WORK INSTRUCTION: Reproduce only this stretch of the listing below: from the line with "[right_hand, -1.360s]" through the line with "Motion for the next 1", exactly as written, with pictures excluded.

RECORD SET:
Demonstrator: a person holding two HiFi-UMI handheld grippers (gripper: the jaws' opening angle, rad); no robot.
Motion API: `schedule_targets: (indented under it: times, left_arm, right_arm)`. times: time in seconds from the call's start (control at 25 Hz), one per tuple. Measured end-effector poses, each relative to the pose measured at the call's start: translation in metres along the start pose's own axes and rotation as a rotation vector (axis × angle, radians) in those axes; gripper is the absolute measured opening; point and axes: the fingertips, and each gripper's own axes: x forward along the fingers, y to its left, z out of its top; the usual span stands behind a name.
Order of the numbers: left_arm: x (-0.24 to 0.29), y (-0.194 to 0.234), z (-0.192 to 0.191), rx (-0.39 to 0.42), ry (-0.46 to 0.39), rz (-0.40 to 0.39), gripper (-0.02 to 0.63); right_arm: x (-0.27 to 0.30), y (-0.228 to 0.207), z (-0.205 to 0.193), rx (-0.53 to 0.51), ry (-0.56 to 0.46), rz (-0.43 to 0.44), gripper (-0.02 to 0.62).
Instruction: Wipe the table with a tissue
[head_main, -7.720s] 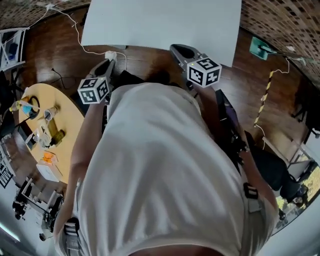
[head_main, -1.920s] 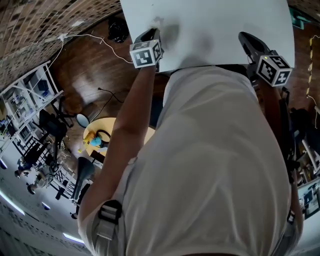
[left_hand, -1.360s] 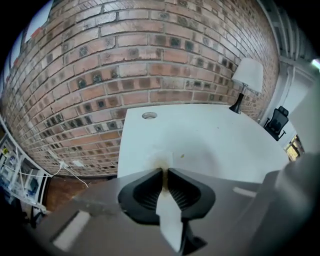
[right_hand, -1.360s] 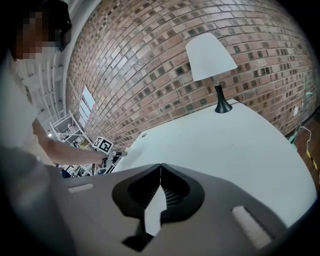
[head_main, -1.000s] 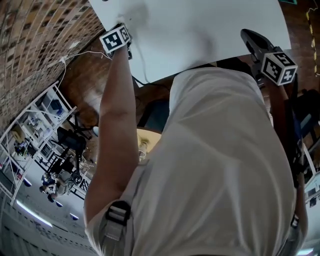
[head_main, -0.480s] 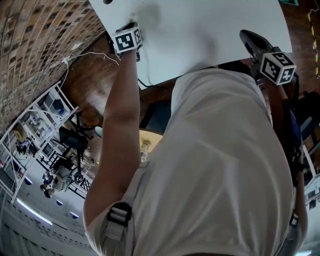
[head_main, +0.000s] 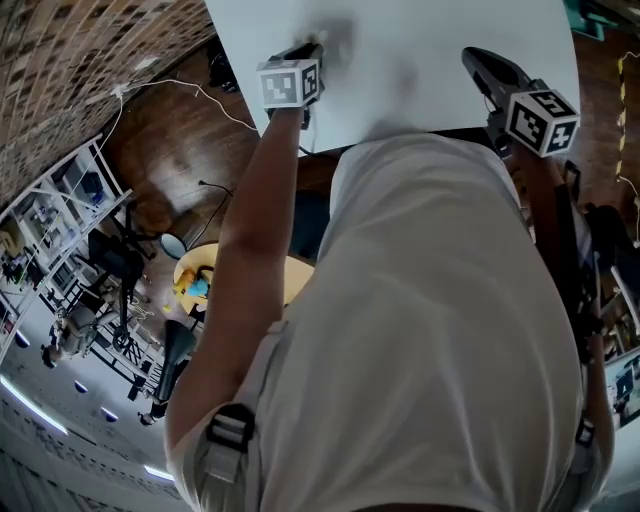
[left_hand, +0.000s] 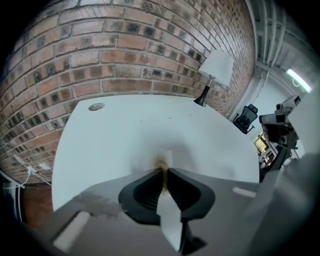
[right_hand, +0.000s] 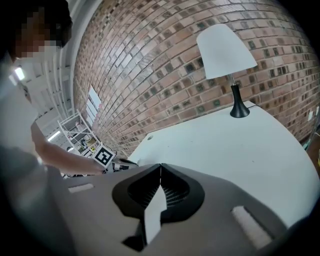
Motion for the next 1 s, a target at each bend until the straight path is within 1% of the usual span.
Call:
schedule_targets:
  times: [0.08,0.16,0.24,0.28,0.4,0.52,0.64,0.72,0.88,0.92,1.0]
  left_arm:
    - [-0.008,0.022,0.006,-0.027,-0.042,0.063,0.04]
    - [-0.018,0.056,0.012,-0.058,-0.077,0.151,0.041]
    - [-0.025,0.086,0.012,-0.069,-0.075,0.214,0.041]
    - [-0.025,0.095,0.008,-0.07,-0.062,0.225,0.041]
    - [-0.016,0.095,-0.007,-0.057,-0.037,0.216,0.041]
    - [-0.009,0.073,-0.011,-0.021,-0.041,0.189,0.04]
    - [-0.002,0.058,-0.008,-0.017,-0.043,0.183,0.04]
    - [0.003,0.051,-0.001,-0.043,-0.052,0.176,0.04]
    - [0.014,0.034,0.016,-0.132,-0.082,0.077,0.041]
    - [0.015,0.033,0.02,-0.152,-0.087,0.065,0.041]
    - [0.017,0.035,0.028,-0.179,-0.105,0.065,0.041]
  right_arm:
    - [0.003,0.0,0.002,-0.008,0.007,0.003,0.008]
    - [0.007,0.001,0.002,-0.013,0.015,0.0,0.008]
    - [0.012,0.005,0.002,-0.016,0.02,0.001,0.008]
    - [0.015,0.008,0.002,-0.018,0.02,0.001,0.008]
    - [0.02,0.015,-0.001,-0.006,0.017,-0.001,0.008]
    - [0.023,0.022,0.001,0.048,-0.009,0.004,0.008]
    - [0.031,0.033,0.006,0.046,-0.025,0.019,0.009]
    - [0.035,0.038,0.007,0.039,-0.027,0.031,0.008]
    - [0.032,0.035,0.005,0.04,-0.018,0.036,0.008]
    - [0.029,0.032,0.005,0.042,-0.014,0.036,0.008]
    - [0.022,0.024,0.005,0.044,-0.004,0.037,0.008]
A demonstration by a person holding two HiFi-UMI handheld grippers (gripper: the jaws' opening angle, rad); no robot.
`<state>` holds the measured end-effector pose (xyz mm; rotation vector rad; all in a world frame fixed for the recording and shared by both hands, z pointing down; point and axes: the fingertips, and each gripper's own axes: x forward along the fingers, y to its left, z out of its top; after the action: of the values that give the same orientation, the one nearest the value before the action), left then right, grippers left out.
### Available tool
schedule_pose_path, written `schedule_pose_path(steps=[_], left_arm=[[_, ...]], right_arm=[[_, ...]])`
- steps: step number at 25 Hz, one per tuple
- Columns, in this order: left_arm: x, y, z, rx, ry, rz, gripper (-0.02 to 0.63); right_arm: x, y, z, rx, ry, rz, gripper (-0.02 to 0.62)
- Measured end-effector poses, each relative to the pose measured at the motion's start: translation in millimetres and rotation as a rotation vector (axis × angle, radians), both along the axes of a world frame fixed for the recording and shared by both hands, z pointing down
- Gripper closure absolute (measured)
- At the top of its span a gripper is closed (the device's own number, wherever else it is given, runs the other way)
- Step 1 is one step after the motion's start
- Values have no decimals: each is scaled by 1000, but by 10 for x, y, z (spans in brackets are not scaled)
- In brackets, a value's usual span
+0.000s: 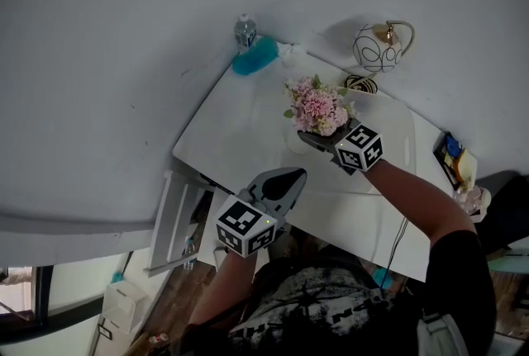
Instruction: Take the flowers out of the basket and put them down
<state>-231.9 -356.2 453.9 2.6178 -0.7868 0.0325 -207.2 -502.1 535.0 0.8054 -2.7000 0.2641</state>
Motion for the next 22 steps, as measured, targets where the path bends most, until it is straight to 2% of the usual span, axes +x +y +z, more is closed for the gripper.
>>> schedule_pose_path(steps=[5,11,22], left_arm=[[-3,28,37,-13,8,-3,589],[-25,-7,32,-9,3,-4,589],[-8,-15,-5,0,5,-3,589]], right_arm=[[-105,-63,-25,-1,-40,0,256],[-144,-60,-31,51,-10,-21,258],[-113,-18,-138,52,-6,-54,262]])
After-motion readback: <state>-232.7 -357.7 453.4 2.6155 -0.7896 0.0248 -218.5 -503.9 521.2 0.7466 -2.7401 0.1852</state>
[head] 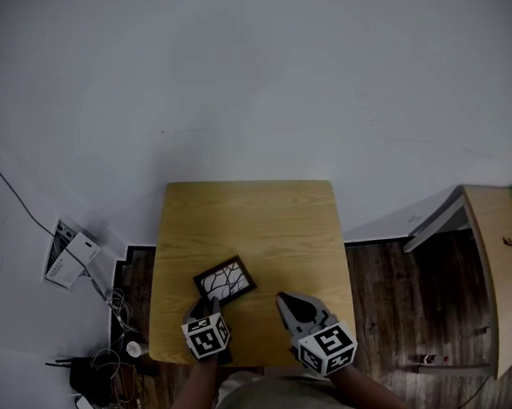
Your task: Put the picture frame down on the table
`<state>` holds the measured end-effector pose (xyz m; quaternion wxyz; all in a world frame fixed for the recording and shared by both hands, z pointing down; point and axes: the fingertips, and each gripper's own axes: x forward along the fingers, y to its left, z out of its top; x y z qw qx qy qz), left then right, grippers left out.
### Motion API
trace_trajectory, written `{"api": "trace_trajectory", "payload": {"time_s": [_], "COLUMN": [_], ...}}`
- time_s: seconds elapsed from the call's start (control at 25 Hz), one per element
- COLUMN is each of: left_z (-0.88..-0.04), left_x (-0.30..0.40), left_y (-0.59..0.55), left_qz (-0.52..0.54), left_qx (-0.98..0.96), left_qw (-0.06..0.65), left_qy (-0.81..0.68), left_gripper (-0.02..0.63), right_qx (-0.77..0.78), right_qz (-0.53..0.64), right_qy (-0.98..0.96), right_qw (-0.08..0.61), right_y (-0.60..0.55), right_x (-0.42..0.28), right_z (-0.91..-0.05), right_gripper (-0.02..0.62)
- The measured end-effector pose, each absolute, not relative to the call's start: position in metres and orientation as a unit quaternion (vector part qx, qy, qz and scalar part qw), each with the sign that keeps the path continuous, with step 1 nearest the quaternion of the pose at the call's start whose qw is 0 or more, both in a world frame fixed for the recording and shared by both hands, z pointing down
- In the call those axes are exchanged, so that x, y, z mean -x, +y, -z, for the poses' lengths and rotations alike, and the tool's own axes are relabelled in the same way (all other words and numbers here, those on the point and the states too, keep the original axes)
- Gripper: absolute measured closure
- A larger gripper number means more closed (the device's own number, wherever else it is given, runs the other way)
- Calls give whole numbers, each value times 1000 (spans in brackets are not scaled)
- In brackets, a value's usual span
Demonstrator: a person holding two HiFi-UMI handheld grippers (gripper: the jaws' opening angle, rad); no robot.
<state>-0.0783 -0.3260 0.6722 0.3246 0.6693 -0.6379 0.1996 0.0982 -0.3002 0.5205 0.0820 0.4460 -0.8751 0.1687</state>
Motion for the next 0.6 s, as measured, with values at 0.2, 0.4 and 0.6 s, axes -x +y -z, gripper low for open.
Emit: {"api": "trace_trajectory", "payload": {"time_s": [0.2,0.4,0.6], "left_z": [-659,-641,-618], "left_x": [80,81,80], "left_y": [-317,-300,-276], "left_qz": [-184,-164,-144], "left_qx": [-678,-697,-725], "left_qw": [315,301,286], "left_qy": [-638,-630,-610], "left_gripper": [495,550,576], "right_qx": [-452,-456,-465], "right_qz": [-173,-171,-171], "right_qy": [-872,-870,-867], "right_qw": [76,69,63], "right_y": [-291,-274,-254], "right_x": [-97,-87,-76], "right_z": [-519,-516,-512], "right_gripper": [595,595,595]}}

OUTPUT OF THE TASK:
[right_hand, -1.360s] 
[head_main, -1.000s] 
[head_main, -0.480s] 
[head_main, +0.000s] 
[left_hand, +0.000s] 
[right_hand, +0.000s] 
Motion for the next 1 s, a target at each bend until the straight path is within 1% of the usual span.

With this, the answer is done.